Center researchers will elucidate mechanisms underlying multiple neurologic diseases: Multiple Sclerosis; Alzheimer’s disease; ALS; and chronic inflammatory pain. Multiple Sclerosis is a debilitating inflammatory disease of the central nervous system (CNS) that has genetic, infectious, and environmental triggers. Neurodegenerative diseases including Alzheimer’s disease and ALS are becoming an increasing burden to society and the health-care system. Chronic pain is a major problem to health-care providers today, with few existing treatments. In all these diseases, inflammation may cause induction and expression of the disease. We will investigate how interactions between the immune system and the nervous system can drive changes in neuronal activity, survival, and central nervous system health.
The Weiner Lab is examining the role of nervous system immune cells, known as microglia, in inflammation related to Alzheimer’s disease (AD), multiple sclerosis (MS) and ALS. Microglia normally regulate inflammation in nerve cells by increasing inflammation in response to infection, but then eliminating it when the immune response is no longer needed. However, AD is associated with persistent inflammation and Dr. Weiner will examine how microglial cells mediate immune responses from a number of genetic perspectives. In MS and ALS microglia lose their protective role and may also become toxic.
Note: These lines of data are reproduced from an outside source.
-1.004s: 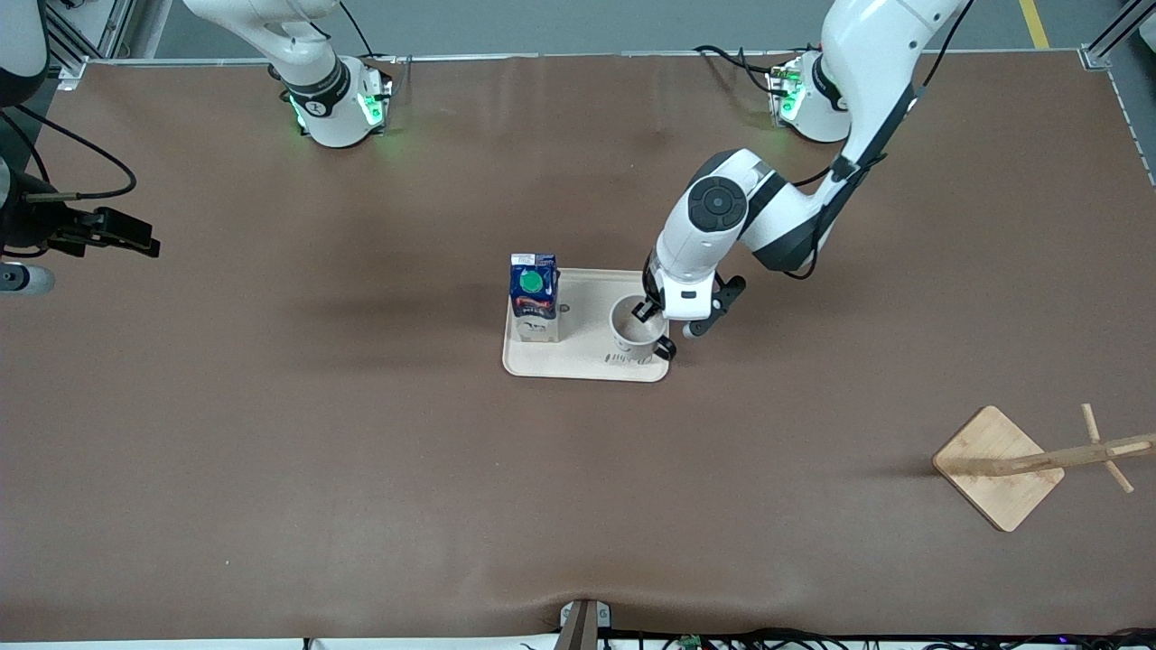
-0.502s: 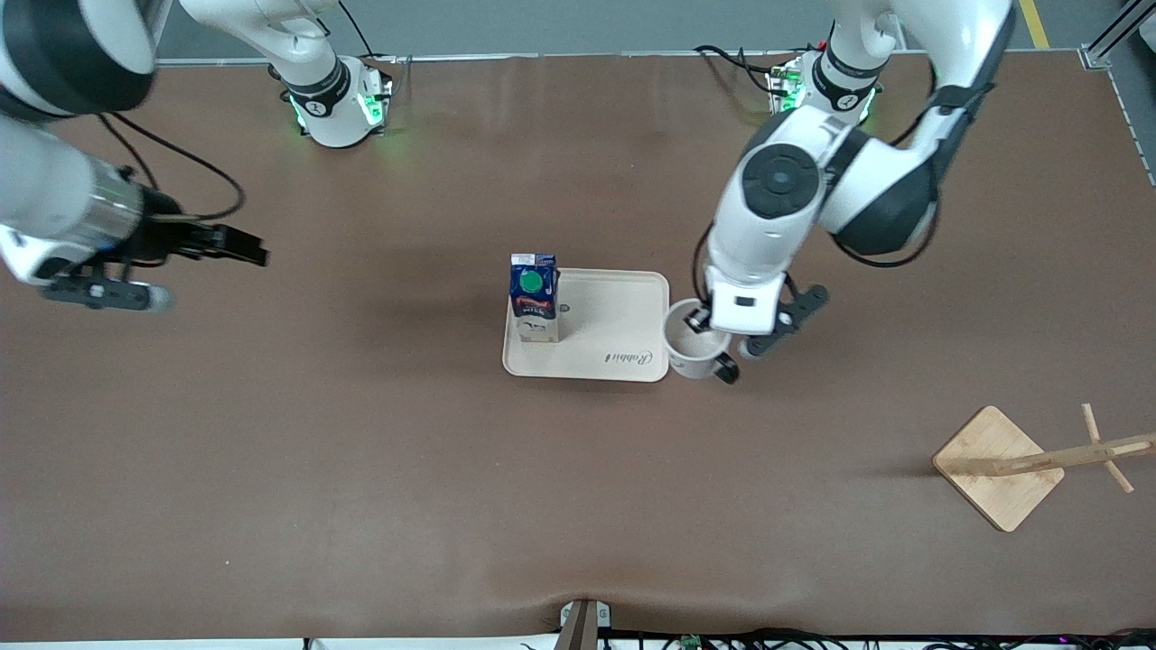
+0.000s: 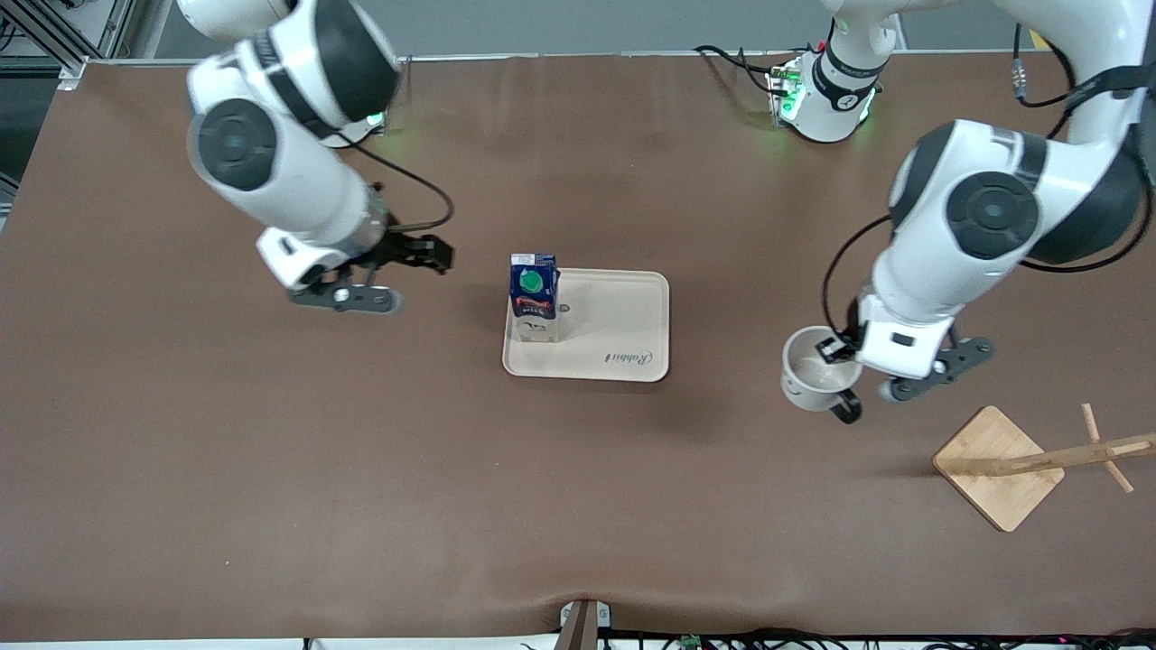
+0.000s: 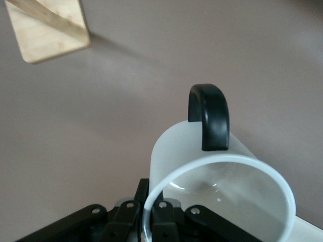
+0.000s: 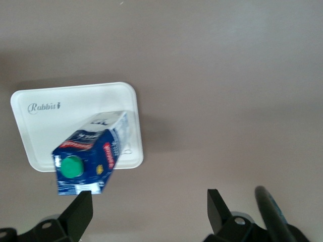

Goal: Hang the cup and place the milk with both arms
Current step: 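Lift the mug with the left gripper while the right gripper reaches the milk, then grasp the milk carton with the right gripper while the left gripper carries the mug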

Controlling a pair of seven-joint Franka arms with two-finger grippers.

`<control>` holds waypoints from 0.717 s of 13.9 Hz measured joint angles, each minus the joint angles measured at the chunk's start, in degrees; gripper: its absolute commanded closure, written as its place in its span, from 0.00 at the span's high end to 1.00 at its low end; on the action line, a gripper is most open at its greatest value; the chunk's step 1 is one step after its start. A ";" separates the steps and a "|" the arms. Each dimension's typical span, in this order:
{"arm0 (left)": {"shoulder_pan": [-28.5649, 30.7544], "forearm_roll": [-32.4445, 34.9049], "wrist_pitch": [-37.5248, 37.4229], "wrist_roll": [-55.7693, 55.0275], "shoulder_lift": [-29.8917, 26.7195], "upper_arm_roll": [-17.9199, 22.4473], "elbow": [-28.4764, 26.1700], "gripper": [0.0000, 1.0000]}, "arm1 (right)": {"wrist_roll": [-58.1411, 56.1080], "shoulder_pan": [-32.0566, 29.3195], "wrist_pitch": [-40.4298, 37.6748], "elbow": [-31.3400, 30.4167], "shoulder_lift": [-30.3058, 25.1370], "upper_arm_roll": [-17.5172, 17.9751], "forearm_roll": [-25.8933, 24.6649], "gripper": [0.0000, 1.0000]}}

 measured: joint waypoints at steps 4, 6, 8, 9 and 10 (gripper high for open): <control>6.69 0.05 -0.24 9.76 -2.75 -0.02 0.57 0.00 | 0.85 4.02 5.30 0.06 4.84 -0.04 0.16 1.00; 10.04 0.05 -0.34 14.38 -4.06 -0.01 1.34 0.00 | 0.90 6.74 8.37 0.09 7.71 -0.04 0.18 1.00; 13.11 0.03 -0.47 18.50 -4.37 0.00 1.95 0.00 | 1.11 8.83 10.26 0.17 9.84 -0.04 0.18 1.00; 14.56 -0.13 -0.47 20.34 -4.28 0.02 2.30 0.00 | 1.13 9.25 10.55 0.22 10.43 -0.06 0.18 1.00; 16.05 -1.05 -0.47 21.78 -4.09 0.05 2.80 0.00 | 1.13 9.46 10.60 0.31 10.81 -0.08 0.18 1.00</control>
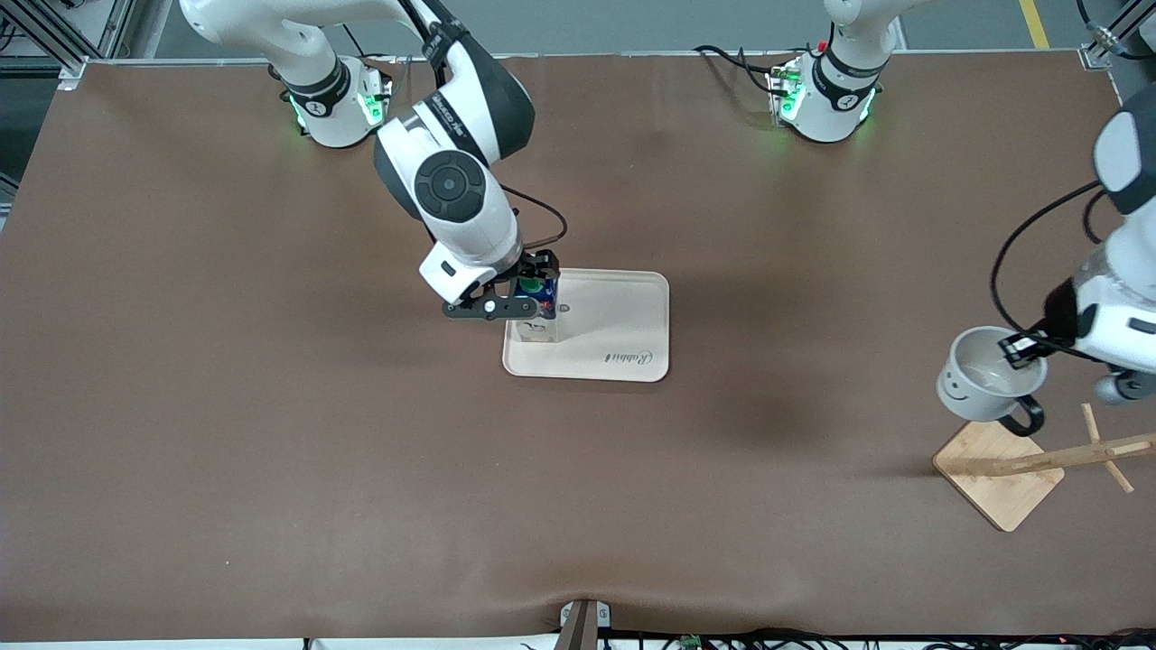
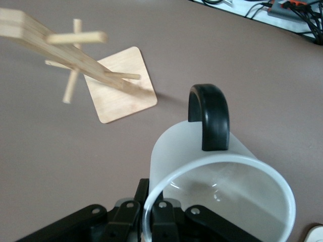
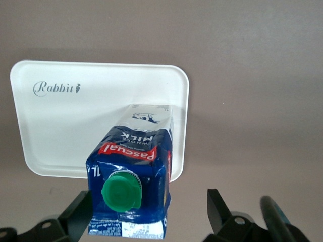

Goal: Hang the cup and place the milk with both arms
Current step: 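Grasp the milk carton with the right gripper while the left gripper carries the mug, then hang the mug handle on the stand peg while the right gripper carries milk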

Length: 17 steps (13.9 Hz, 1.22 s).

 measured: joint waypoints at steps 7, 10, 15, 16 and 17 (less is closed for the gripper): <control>5.92 -4.47 1.20 5.07 4.05 0.06 2.65 0.00 | -0.01 1.58 2.00 0.15 2.44 -0.01 0.00 1.00; 6.64 -4.48 2.53 6.35 5.50 0.06 3.52 0.00 | -0.06 2.35 3.06 0.17 3.64 -0.02 -0.03 0.16; 6.68 -4.48 3.39 7.07 7.17 -0.02 5.61 0.00 | -0.26 2.14 2.74 1.02 3.93 -0.71 0.65 0.00; 6.69 -4.48 3.76 7.96 7.50 -0.01 5.72 0.00 | -0.26 1.94 2.28 1.37 3.94 -0.83 1.57 0.00; 6.76 -4.48 3.94 8.69 7.86 0.01 5.82 0.00 | -0.26 1.67 0.93 2.39 3.96 -1.00 3.45 0.00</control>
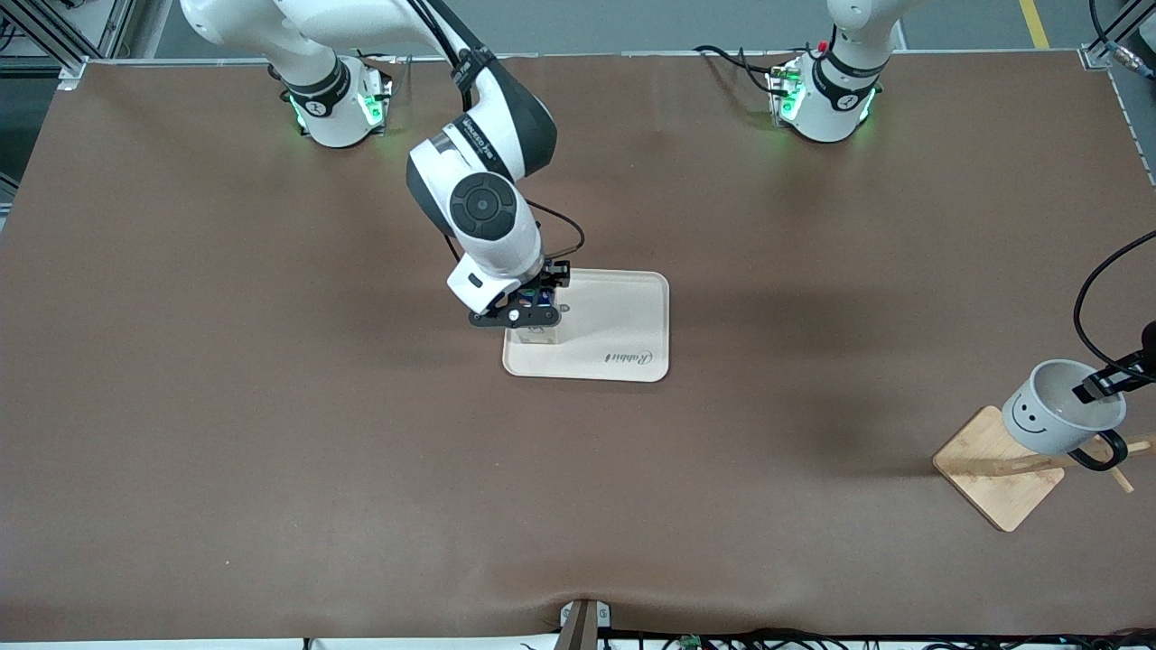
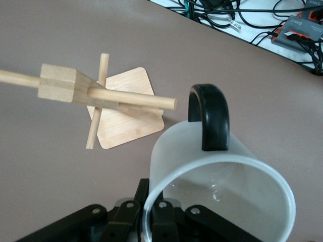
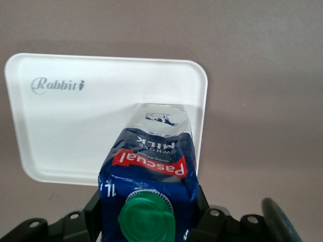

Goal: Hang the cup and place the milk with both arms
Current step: 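Hang the mug handle on the stand peg while the right gripper carries milk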

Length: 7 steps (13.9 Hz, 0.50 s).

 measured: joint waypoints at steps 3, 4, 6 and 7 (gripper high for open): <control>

Having identified a unique genetic signature for microglia, the Weiner Lab uses this signature to study the role of microglia in MS, ALS and AD mouse models and in humans in their research at the Evergrande Center. Using a technique that reverses the expression of pro-inflammatory microglial genes, the Weiner Lab will examine how the expression of those genes affects microglial cell uptake of Abeta, a molecule found in the brains of AD patients. Continuing their current research on how Abeta dramatically affects inflammatory gene expression, they will identify factors that regulate gene expression, establishing a basis for therapeutic treatments that modulate the relationship between Abeta and microglia. These findings will also be applied to progressive forms of multiple sclerosis and to ALS.